Problem => Every entry below is to be copied exactly, apart from any picture it holds.

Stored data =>
-- Opening Marker --
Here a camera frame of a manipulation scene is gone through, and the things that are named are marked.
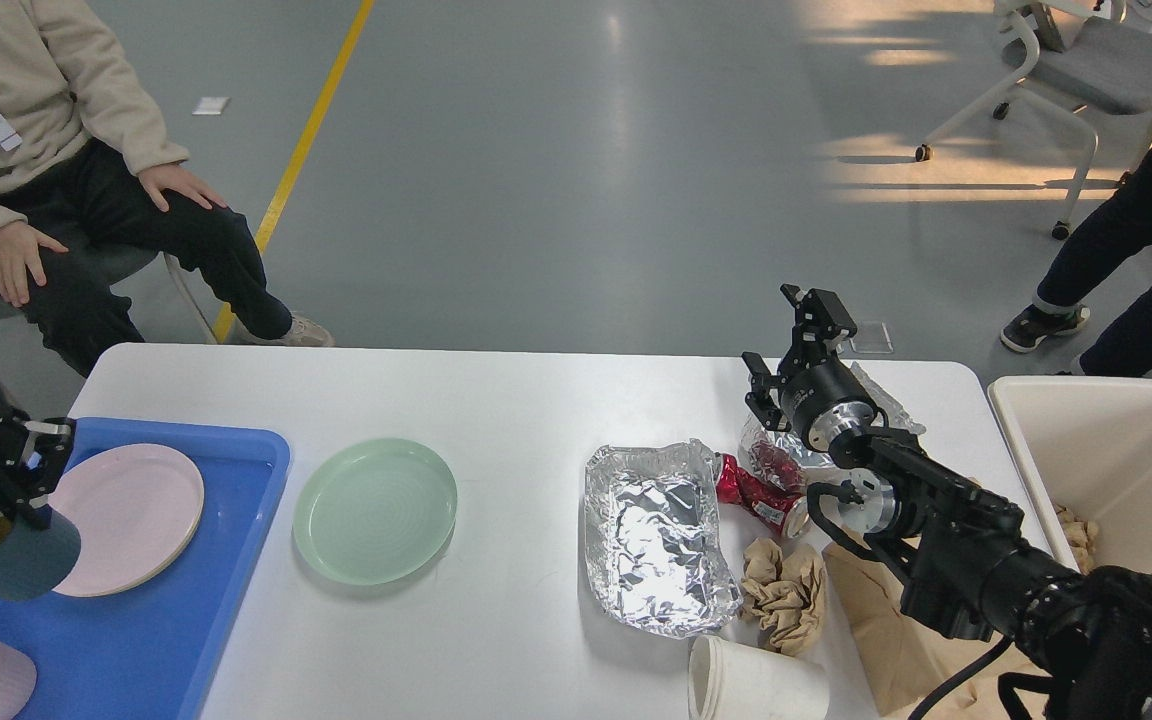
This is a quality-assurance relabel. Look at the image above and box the white paper cup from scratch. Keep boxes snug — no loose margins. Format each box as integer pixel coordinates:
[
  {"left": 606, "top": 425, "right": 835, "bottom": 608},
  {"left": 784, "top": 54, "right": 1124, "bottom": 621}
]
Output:
[{"left": 687, "top": 635, "right": 829, "bottom": 719}]

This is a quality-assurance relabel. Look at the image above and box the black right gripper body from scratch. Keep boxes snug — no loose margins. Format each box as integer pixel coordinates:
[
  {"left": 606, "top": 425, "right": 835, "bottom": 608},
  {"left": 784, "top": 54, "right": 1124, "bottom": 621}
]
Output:
[{"left": 778, "top": 323, "right": 878, "bottom": 454}]

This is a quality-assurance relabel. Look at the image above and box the aluminium foil tray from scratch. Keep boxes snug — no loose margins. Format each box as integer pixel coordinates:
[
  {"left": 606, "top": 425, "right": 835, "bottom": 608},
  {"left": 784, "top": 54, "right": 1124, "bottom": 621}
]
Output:
[{"left": 582, "top": 439, "right": 742, "bottom": 639}]

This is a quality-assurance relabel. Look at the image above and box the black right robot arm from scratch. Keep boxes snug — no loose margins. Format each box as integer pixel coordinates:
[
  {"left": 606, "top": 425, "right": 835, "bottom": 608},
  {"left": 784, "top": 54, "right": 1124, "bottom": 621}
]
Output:
[{"left": 742, "top": 285, "right": 1152, "bottom": 719}]

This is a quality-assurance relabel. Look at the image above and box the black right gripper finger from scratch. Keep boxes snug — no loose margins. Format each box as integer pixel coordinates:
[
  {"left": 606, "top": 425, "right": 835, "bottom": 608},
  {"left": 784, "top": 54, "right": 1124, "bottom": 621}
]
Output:
[
  {"left": 780, "top": 285, "right": 858, "bottom": 346},
  {"left": 742, "top": 353, "right": 785, "bottom": 432}
]

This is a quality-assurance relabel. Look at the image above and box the brown paper bag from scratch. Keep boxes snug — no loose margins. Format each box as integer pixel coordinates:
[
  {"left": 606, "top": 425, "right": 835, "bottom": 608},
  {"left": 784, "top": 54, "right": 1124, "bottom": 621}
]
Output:
[{"left": 823, "top": 543, "right": 1041, "bottom": 719}]

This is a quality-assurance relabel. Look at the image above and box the blue plastic tray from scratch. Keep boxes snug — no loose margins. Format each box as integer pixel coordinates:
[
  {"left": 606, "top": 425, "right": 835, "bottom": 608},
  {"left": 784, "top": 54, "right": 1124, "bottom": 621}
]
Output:
[{"left": 0, "top": 416, "right": 291, "bottom": 719}]

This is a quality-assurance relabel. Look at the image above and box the grey office chair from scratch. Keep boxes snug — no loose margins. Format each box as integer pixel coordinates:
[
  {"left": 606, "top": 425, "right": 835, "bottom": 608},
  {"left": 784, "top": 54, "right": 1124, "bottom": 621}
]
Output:
[{"left": 914, "top": 1, "right": 1152, "bottom": 241}]

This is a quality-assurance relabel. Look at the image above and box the white plastic bin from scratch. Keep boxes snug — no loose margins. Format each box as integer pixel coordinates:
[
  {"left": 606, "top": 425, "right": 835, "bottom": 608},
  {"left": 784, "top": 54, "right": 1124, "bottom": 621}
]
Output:
[{"left": 988, "top": 376, "right": 1152, "bottom": 573}]

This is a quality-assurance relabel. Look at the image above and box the dark teal mug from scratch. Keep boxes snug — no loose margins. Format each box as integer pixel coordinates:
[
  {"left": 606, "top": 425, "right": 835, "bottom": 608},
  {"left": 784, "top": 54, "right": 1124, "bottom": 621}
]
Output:
[{"left": 0, "top": 511, "right": 81, "bottom": 601}]

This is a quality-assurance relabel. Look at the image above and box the crushed red can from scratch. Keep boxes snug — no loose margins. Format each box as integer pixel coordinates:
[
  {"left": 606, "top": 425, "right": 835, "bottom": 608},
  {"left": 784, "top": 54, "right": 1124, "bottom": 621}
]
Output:
[{"left": 717, "top": 454, "right": 808, "bottom": 539}]

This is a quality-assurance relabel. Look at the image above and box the crumpled brown paper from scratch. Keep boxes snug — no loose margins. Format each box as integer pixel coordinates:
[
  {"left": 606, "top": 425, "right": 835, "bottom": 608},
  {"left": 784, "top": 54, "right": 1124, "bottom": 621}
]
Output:
[{"left": 738, "top": 538, "right": 827, "bottom": 657}]

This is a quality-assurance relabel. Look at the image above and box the crumpled paper in bin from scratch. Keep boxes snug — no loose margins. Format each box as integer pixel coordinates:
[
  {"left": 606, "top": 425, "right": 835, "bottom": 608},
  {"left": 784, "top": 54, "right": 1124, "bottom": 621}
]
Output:
[{"left": 1053, "top": 503, "right": 1100, "bottom": 574}]

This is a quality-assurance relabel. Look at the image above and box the person in beige sweater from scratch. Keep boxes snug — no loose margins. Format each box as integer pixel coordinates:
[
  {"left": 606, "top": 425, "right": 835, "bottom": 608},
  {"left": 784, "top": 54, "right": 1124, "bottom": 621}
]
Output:
[{"left": 0, "top": 1, "right": 334, "bottom": 376}]

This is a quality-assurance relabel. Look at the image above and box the pink plate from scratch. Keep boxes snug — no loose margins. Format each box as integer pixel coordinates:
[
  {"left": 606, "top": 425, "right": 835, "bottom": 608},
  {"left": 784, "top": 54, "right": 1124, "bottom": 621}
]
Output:
[{"left": 51, "top": 444, "right": 205, "bottom": 598}]

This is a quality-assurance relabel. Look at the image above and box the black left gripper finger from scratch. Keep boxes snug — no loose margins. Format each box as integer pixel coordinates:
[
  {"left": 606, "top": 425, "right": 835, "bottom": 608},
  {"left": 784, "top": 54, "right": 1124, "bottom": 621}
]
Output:
[{"left": 20, "top": 418, "right": 76, "bottom": 530}]

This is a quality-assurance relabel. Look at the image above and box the green plate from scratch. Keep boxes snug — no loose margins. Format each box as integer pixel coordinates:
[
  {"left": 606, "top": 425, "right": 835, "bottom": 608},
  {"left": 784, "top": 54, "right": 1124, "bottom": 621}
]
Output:
[{"left": 291, "top": 438, "right": 460, "bottom": 588}]

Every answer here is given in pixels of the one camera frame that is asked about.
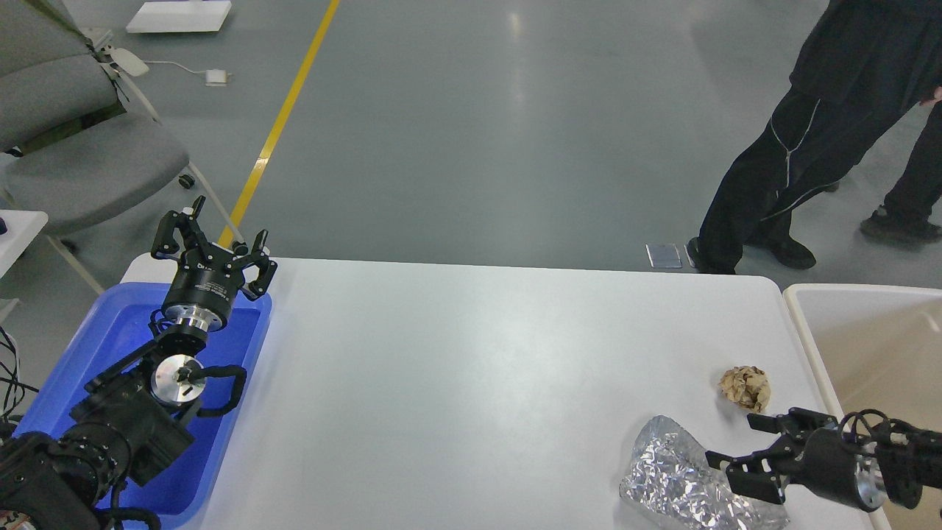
-- Closing Marker --
Expected answer =>
Here a camera frame of a manipulation scene is gone through, and the things that are named are marked.
This is a quality-assurance relabel. Look at the image above and box the white paper cup from scratch. Keep boxes snug — no loose margins. Format each box as integer pixel coordinates:
[
  {"left": 606, "top": 425, "right": 835, "bottom": 608},
  {"left": 784, "top": 54, "right": 1124, "bottom": 621}
]
Output:
[{"left": 687, "top": 635, "right": 829, "bottom": 719}]

This is a quality-assurance relabel. Look at the image above and box the black right gripper body from scratch. Keep boxes snug — no loose margins. Format each box as integer pixel coordinates:
[
  {"left": 606, "top": 425, "right": 835, "bottom": 608},
  {"left": 784, "top": 54, "right": 1124, "bottom": 621}
]
Output:
[{"left": 778, "top": 323, "right": 878, "bottom": 454}]

This is a quality-assurance relabel. Look at the image above and box the aluminium foil tray from scratch. Keep boxes snug — no loose margins. Format each box as integer pixel coordinates:
[
  {"left": 606, "top": 425, "right": 835, "bottom": 608},
  {"left": 784, "top": 54, "right": 1124, "bottom": 621}
]
Output:
[{"left": 582, "top": 439, "right": 742, "bottom": 639}]

This is a quality-assurance relabel. Look at the image above and box the black right robot arm from scratch. Keep boxes snug — no loose margins. Format each box as integer pixel coordinates:
[
  {"left": 606, "top": 425, "right": 835, "bottom": 608},
  {"left": 784, "top": 54, "right": 1124, "bottom": 621}
]
Output:
[{"left": 742, "top": 285, "right": 1152, "bottom": 719}]

This is a quality-assurance relabel. Look at the image above and box the black right gripper finger from scratch. Keep boxes snug — no loose margins. Format each box as integer pixel coordinates:
[
  {"left": 606, "top": 425, "right": 835, "bottom": 608},
  {"left": 784, "top": 54, "right": 1124, "bottom": 621}
]
Output:
[
  {"left": 780, "top": 285, "right": 858, "bottom": 346},
  {"left": 742, "top": 353, "right": 785, "bottom": 432}
]

This is a quality-assurance relabel. Look at the image above and box the brown paper bag from scratch. Keep boxes snug — no loose margins. Format each box as integer pixel coordinates:
[
  {"left": 606, "top": 425, "right": 835, "bottom": 608},
  {"left": 784, "top": 54, "right": 1124, "bottom": 621}
]
Output:
[{"left": 823, "top": 543, "right": 1041, "bottom": 719}]

This is a quality-assurance relabel. Look at the image above and box the blue plastic tray from scratch. Keep boxes snug — no loose margins. Format each box as integer pixel coordinates:
[
  {"left": 606, "top": 425, "right": 835, "bottom": 608},
  {"left": 784, "top": 54, "right": 1124, "bottom": 621}
]
Output:
[{"left": 0, "top": 416, "right": 291, "bottom": 719}]

This is a quality-assurance relabel. Look at the image above and box the grey office chair from scratch. Keep boxes snug — no loose margins. Format each box as integer pixel coordinates:
[
  {"left": 606, "top": 425, "right": 835, "bottom": 608},
  {"left": 784, "top": 54, "right": 1124, "bottom": 621}
]
Output:
[{"left": 914, "top": 1, "right": 1152, "bottom": 241}]

This is a quality-assurance relabel. Look at the image above and box the white plastic bin from scratch. Keep boxes snug — no loose margins. Format each box as integer pixel coordinates:
[
  {"left": 606, "top": 425, "right": 835, "bottom": 608},
  {"left": 784, "top": 54, "right": 1124, "bottom": 621}
]
Output:
[{"left": 988, "top": 376, "right": 1152, "bottom": 573}]

This is a quality-assurance relabel. Look at the image above and box the dark teal mug from scratch. Keep boxes snug — no loose margins. Format each box as integer pixel coordinates:
[
  {"left": 606, "top": 425, "right": 835, "bottom": 608},
  {"left": 784, "top": 54, "right": 1124, "bottom": 621}
]
Output:
[{"left": 0, "top": 511, "right": 81, "bottom": 601}]

This is a quality-assurance relabel. Look at the image above and box the crushed red can from scratch. Keep boxes snug — no loose margins. Format each box as integer pixel coordinates:
[
  {"left": 606, "top": 425, "right": 835, "bottom": 608},
  {"left": 784, "top": 54, "right": 1124, "bottom": 621}
]
Output:
[{"left": 717, "top": 454, "right": 808, "bottom": 539}]

This is a quality-assurance relabel. Look at the image above and box the crumpled brown paper from scratch. Keep boxes snug — no loose margins. Format each box as integer pixel coordinates:
[
  {"left": 606, "top": 425, "right": 835, "bottom": 608},
  {"left": 784, "top": 54, "right": 1124, "bottom": 621}
]
Output:
[{"left": 738, "top": 538, "right": 827, "bottom": 657}]

This is a quality-assurance relabel. Look at the image above and box the crumpled paper in bin from scratch. Keep boxes snug — no loose margins. Format each box as integer pixel coordinates:
[
  {"left": 606, "top": 425, "right": 835, "bottom": 608},
  {"left": 784, "top": 54, "right": 1124, "bottom": 621}
]
Output:
[{"left": 1053, "top": 503, "right": 1100, "bottom": 574}]

This is a quality-assurance relabel. Look at the image above and box the person in beige sweater from scratch. Keep boxes snug — no loose margins. Format each box as integer pixel coordinates:
[
  {"left": 606, "top": 425, "right": 835, "bottom": 608},
  {"left": 784, "top": 54, "right": 1124, "bottom": 621}
]
Output:
[{"left": 0, "top": 1, "right": 334, "bottom": 376}]

This is a quality-assurance relabel. Look at the image above and box the pink plate from scratch. Keep boxes snug — no loose margins. Format each box as integer pixel coordinates:
[
  {"left": 606, "top": 425, "right": 835, "bottom": 608},
  {"left": 784, "top": 54, "right": 1124, "bottom": 621}
]
Output:
[{"left": 51, "top": 444, "right": 205, "bottom": 598}]

This is a quality-assurance relabel. Look at the image above and box the black left gripper finger from scratch. Keep boxes snug — no loose margins. Format each box as integer pixel coordinates:
[
  {"left": 606, "top": 425, "right": 835, "bottom": 608},
  {"left": 784, "top": 54, "right": 1124, "bottom": 621}
]
Output:
[{"left": 20, "top": 418, "right": 76, "bottom": 530}]

This is a quality-assurance relabel. Look at the image above and box the green plate from scratch. Keep boxes snug — no loose margins. Format each box as integer pixel coordinates:
[
  {"left": 606, "top": 425, "right": 835, "bottom": 608},
  {"left": 784, "top": 54, "right": 1124, "bottom": 621}
]
Output:
[{"left": 291, "top": 438, "right": 460, "bottom": 588}]

Every answer here is given in pixels of the one camera frame that is asked about.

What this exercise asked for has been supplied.